- **SOURCE MATERIAL**
_ _ _ _ _ _ _

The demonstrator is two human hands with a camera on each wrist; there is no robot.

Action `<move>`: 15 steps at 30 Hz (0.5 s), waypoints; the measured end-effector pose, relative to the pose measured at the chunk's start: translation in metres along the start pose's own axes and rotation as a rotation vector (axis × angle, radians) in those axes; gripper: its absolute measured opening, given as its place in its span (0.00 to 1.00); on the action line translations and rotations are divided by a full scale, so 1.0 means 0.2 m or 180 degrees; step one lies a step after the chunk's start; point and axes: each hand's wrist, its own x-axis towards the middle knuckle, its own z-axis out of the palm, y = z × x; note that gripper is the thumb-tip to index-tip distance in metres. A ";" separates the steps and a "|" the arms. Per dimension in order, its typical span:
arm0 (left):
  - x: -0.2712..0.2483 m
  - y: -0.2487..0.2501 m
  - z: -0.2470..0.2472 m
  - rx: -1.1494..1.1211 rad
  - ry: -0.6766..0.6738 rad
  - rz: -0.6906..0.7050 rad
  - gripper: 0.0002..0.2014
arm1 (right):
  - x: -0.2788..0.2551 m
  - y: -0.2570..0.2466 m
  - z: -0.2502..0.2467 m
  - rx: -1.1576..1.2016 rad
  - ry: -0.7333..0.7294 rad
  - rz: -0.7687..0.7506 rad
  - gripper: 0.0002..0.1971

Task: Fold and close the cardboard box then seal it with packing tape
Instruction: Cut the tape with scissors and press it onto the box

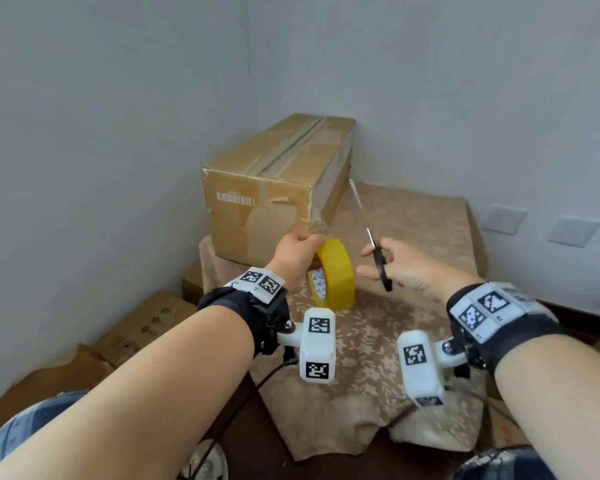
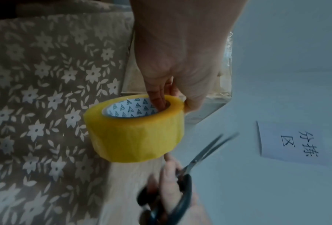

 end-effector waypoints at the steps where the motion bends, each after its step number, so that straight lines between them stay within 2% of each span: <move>1: 0.00 0.00 0.00 -0.0008 0.0013 0.0005 0.11 | 0.00 -0.01 -0.06 -0.0715 -0.0135 0.0030 0.23; 3: -0.01 0.00 0.01 -0.0025 0.0047 -0.0002 0.09 | 0.00 -0.04 -0.16 -0.1775 -0.0598 0.0230 0.28; 4: -0.01 0.00 0.01 -0.0058 0.0081 -0.0001 0.07 | -0.01 -0.05 -0.20 -0.1982 -0.0732 0.0314 0.29; 10: -0.03 0.01 0.01 -0.0374 0.0233 -0.0113 0.06 | 0.00 -0.18 -0.31 -0.2146 -0.0808 0.0186 0.27; 15: -0.04 0.02 0.02 -0.0522 0.0053 -0.0185 0.02 | 0.08 -0.22 -0.29 -0.2064 -0.1007 0.0148 0.38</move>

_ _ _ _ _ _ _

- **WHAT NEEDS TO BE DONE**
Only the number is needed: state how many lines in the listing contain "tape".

- **EXERCISE OUTPUT**
2